Unfortunately, because of all the work I have been doing with the cooperative, my English and Reading classes have suffered in the last two months. It has also been difficult to get my students back on track after the New Year. Due to a combination of high levels of rain, teacher strikes, and vacation time, the students had over two months without school between November and February, and are only now being tested on the material they learned in the fall. I don’t have to tell you all again about how I feel about the public education system in this country. However, I have already committed to my community to summer school from June to August for both English and Reading classes. That way will have full use of the school and hopefully help the students maintain the knowledge they learned during the school year. I am also beginning a Healthy Families course with my mother’s group. The course will be once a week for ten weeks, covering nutrition, hygiene, water sanitation, trash disposal and family planning. Each participant will pay approximately $3 a week to attend the course, and at the end of 5 weeks will receive a biosand water filter donated by the Rotary Club. At the end of 10 weeks, they will receive a ceramic woodburning cookstove donated by USAID designed to improve fuel efficiency and limit smoke inhalation. Considering right now most of them are cooking over open flames inside and burning plastic cups and Styrofoam to get the fire going, I think that these will be an improvement. This work, combined with another round of organic certification this summer, should last me until the fall, when I would like to look into a latrine project. I don’t have a grant lined up for that one yet though, so you all might be getting a solicitation email around September. Get ready to start giving!

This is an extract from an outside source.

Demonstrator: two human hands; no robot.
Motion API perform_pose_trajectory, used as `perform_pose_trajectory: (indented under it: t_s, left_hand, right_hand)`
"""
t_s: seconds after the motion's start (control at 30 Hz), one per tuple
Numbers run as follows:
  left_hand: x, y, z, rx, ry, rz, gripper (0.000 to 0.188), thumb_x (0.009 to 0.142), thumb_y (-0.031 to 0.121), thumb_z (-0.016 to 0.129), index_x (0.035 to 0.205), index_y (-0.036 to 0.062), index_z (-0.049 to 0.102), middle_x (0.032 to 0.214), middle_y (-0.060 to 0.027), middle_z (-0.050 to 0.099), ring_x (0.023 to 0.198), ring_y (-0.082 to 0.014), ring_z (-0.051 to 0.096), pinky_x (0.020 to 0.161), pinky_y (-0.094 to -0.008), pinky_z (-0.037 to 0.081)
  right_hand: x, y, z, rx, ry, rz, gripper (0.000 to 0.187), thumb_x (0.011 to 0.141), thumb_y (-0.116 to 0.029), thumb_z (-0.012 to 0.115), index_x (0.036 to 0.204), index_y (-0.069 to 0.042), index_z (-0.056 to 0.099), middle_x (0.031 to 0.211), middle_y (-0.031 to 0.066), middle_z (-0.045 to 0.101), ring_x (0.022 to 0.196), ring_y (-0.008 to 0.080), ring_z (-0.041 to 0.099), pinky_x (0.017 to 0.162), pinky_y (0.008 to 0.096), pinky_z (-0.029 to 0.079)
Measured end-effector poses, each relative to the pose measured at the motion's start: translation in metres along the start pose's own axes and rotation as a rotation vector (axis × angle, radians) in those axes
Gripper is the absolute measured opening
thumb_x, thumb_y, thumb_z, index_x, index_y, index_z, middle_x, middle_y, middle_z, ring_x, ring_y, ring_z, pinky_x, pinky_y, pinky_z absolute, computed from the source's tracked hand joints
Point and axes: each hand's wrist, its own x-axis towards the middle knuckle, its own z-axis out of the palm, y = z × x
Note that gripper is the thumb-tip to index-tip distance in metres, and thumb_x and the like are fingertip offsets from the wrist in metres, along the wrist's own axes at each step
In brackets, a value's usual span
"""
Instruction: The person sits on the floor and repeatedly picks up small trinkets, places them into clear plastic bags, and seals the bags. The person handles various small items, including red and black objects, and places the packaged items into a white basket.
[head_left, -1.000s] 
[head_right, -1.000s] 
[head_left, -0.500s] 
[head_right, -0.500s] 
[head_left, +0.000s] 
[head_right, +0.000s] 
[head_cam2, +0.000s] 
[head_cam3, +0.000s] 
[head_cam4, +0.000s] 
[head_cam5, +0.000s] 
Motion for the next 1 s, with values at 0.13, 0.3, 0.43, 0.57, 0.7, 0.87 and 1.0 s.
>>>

As of now, I am just sick of traveling, so I am going to go back to my site now and start hanging out with my neighbors so that people will actually come to my meetings. I think that they think that my work is really just going to the beach all the time, and they don’t really get why I am always gone, so I have some trust to regain. Right now my nickname in El Yayal is “la Andariega” instead of “la Americana”. One who travels a lot. I guess I deserve it.